In a Tom McCarthy universe, even something as benevolent as a good idea is likely to sickeningly turn over and expose its soft underbelly. One day the narrator is thrilled that he has discovered the answer to a puzzling mystery involving dead parachutists. He is bouncing off the walls with excitement about his discovery. A few pages later, he realizes that his brilliant idea is not only wrong but wasn’t even very well thought-out to begin with, and his mood crashes with the hammer-blow of this truth.

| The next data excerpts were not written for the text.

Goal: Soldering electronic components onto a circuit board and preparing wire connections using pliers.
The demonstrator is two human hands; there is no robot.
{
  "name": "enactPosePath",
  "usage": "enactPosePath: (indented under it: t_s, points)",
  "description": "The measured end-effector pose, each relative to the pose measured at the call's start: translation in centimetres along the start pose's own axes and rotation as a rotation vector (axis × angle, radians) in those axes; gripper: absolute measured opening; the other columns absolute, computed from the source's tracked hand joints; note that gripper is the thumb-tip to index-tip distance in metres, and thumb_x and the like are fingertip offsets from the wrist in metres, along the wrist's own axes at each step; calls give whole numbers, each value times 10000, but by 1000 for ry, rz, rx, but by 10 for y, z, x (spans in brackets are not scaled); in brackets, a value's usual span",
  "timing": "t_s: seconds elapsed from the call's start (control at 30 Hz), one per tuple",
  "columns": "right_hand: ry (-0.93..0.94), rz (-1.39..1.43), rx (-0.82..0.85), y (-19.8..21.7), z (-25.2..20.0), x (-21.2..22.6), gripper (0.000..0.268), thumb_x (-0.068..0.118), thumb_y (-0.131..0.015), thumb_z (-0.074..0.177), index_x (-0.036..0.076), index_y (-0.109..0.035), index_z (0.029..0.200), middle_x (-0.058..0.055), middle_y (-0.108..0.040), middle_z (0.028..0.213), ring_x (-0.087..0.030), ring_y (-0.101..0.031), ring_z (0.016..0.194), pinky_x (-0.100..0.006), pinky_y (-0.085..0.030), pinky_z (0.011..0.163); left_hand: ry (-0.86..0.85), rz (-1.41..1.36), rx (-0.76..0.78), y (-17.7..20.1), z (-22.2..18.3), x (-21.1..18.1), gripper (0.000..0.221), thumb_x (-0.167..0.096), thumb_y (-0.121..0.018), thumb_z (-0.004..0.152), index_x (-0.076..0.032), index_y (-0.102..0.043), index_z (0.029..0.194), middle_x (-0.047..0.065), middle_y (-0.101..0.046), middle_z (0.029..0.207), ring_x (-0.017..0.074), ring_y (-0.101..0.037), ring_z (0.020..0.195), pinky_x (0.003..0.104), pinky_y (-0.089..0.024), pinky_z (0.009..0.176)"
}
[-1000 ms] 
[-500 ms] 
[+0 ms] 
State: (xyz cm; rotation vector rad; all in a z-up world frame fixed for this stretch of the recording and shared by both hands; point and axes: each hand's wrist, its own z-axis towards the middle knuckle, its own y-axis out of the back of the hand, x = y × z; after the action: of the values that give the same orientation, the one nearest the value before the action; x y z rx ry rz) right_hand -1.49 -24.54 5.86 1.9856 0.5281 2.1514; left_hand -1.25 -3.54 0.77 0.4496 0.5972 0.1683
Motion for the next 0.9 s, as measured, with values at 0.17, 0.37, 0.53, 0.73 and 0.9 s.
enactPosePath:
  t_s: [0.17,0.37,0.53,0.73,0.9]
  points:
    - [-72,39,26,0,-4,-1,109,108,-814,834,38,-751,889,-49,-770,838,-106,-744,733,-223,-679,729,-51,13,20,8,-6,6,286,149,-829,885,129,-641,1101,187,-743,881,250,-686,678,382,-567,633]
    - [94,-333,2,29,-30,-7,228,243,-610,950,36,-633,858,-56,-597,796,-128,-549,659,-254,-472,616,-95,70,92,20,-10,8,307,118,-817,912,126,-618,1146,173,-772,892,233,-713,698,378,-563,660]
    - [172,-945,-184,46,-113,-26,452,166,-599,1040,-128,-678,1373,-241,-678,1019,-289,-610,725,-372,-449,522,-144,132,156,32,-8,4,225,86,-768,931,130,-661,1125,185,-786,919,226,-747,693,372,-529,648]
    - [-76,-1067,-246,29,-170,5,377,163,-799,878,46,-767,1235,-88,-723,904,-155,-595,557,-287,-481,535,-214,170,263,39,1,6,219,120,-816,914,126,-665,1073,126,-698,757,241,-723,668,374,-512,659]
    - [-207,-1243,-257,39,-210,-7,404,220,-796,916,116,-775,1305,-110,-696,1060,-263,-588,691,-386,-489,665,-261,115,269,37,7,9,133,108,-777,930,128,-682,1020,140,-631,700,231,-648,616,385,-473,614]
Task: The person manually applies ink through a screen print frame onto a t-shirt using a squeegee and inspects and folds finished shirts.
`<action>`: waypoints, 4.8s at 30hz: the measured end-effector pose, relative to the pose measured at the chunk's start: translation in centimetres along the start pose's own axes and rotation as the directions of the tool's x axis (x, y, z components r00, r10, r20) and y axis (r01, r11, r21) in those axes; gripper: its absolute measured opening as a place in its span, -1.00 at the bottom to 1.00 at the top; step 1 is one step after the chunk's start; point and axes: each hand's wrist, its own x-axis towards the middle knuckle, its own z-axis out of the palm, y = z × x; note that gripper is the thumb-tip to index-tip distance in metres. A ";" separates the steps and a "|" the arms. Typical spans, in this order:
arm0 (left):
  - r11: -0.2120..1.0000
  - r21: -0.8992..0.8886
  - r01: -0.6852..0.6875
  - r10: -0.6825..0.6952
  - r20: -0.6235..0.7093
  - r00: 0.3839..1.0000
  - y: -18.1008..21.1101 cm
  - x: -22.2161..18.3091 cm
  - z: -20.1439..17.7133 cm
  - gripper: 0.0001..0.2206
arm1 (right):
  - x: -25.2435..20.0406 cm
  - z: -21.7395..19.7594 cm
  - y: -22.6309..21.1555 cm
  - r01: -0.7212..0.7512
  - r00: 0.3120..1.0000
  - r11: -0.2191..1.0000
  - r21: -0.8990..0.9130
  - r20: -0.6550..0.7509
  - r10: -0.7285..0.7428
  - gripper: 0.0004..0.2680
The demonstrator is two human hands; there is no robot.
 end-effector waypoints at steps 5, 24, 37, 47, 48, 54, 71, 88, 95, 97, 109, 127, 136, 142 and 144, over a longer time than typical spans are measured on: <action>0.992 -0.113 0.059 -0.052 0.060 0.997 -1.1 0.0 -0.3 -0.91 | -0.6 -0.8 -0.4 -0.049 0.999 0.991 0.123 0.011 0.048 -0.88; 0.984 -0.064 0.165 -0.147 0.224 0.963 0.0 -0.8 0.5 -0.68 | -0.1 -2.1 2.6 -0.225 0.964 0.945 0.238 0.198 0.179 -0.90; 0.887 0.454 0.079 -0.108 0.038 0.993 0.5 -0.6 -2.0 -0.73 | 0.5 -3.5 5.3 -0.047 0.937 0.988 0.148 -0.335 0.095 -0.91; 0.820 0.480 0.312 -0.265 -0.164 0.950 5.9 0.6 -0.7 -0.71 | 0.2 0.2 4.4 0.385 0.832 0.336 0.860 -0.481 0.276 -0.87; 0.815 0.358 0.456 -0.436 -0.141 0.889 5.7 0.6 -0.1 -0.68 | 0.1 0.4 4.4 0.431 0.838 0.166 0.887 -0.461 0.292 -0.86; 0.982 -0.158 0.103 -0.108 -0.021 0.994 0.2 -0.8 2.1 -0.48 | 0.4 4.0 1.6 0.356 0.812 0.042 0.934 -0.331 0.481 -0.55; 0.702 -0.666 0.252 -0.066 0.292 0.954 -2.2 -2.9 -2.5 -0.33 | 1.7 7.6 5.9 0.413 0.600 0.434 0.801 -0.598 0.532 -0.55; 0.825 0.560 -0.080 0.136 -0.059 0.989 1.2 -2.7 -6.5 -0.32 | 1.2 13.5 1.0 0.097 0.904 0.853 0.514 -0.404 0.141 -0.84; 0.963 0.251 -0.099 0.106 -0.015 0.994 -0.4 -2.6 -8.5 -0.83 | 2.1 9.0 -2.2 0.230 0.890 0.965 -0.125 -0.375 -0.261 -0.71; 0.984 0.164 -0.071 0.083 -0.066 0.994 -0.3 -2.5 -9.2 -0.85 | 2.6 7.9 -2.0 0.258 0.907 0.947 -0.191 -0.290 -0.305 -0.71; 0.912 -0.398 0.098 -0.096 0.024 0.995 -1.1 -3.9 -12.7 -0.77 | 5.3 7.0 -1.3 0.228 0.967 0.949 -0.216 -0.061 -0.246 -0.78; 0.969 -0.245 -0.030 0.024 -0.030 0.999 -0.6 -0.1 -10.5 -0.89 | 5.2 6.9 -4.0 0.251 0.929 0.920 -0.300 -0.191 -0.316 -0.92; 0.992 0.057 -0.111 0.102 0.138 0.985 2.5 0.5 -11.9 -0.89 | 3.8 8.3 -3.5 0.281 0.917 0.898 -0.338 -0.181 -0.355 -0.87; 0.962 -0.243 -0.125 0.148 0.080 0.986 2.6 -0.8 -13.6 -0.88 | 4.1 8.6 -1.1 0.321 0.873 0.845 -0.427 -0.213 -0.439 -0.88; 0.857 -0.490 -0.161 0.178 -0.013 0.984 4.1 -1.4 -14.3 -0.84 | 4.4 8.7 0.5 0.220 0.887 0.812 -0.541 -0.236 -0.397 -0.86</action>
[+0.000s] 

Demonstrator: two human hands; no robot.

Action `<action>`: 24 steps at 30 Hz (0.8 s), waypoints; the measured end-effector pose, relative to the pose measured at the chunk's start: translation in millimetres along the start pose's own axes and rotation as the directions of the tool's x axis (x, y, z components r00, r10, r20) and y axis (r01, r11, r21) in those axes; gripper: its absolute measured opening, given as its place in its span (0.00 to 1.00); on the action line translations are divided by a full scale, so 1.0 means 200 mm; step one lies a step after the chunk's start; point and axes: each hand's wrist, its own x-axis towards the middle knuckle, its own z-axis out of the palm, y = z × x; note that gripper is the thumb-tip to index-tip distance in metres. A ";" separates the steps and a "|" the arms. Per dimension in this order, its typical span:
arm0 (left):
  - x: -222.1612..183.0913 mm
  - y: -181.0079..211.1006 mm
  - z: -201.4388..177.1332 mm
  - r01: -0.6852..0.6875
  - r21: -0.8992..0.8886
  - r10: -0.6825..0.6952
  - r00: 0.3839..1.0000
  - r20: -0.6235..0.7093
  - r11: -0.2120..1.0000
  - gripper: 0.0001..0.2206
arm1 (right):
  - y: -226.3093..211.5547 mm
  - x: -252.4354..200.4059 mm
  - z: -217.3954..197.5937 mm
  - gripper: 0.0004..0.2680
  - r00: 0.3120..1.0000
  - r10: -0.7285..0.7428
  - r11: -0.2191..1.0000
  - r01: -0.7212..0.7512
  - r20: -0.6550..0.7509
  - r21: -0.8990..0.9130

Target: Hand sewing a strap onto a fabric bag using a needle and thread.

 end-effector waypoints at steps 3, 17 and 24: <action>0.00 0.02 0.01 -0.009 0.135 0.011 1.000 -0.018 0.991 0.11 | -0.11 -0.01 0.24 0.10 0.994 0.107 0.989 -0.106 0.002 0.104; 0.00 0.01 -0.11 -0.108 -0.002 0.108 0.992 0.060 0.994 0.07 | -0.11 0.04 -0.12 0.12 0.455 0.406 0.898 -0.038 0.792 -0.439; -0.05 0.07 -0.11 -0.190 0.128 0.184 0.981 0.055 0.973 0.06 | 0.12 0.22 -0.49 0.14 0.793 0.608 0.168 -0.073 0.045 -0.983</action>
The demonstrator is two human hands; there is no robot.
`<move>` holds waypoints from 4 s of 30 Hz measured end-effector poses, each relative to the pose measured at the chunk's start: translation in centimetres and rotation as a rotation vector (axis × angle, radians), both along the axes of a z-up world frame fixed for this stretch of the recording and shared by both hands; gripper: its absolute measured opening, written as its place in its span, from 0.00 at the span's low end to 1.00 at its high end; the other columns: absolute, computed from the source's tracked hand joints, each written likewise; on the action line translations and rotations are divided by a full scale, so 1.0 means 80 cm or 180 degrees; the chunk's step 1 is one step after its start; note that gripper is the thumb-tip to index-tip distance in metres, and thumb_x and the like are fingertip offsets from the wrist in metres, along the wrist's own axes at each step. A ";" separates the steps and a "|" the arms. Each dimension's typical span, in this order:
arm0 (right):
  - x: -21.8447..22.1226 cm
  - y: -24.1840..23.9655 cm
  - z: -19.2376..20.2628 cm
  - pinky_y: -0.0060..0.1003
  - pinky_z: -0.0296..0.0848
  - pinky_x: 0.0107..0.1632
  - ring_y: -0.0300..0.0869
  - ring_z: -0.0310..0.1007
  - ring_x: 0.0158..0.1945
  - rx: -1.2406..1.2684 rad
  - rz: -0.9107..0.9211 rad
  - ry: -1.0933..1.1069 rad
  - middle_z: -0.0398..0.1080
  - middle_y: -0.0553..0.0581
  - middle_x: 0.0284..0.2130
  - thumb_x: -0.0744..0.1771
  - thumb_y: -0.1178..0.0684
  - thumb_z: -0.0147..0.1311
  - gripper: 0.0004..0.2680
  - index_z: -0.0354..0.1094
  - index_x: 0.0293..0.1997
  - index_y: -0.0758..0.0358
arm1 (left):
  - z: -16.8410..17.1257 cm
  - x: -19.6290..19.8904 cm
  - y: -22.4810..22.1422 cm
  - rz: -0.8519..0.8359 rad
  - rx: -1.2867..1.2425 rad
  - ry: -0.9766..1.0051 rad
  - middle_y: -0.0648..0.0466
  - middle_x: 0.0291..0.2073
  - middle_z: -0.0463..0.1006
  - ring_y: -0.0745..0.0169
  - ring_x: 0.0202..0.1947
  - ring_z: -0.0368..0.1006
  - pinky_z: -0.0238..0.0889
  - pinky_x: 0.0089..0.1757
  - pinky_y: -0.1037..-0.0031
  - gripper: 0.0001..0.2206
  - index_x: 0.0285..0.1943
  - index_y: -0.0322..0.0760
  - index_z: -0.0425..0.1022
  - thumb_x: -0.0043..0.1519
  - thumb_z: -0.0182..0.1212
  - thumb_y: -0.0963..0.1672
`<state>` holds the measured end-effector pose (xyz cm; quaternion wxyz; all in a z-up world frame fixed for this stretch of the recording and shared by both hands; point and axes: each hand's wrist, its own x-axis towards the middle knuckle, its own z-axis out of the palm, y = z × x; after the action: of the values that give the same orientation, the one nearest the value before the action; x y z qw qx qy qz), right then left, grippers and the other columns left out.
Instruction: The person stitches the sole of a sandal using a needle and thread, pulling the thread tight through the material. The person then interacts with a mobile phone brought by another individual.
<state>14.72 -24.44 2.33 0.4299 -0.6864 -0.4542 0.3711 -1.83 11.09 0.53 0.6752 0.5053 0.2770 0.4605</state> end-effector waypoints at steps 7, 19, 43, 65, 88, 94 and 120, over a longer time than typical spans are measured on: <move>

Satin Island reads like a fabric, and in fact fabrics are all over Satin Island: the shroud of Turin, the complex textures of fine satin and rough dungaree denim, the silk of a parachute, even the fabric of humanity found at the lower tip of Manhattan island when the hero of the novel visits the Staten Island Ferry but decides not to get on. As I finished Satin Island I began to understand that Tom McCarthy writes these novels because he actually cares about humanity. He’s worried about us all, and about what we’ve done, and what we’re about to do next:

I lay awake for a long time, thinking of what she’d said. Levi-Strauss claims that, for the isolated tribe with whom an anthropologist makes first contact — the tribe who, after being studied, will be decimated by diseases to which they’ve no resistance, then (if they’ve survived) converted to Christianity and, eventually, conscripted into semi-bonded labour my mining and logging companies — for them, civilization represents no less than a cataclysm. This cataclysm, he says, is the true face of our culture — the one that’s turned away, from us at least.

5 Responses

  1. Loved Remainder, but passed
    Loved Remainder, but passed on C and Men in Space. Sounds like it’s time to try him again.

  2. Would love to know what you
    Would love to know what you think of it, Sam!

  3. Excellent and astute summary
    Excellent and astute summary to Satin Island. I’ve met Tom briefly – he struck me as a warm guy. The book has made it to the finals of the Booker Prize … though it’s chances of coming out at the top of the pile I’d say are as good as those of Jeremy Corbin.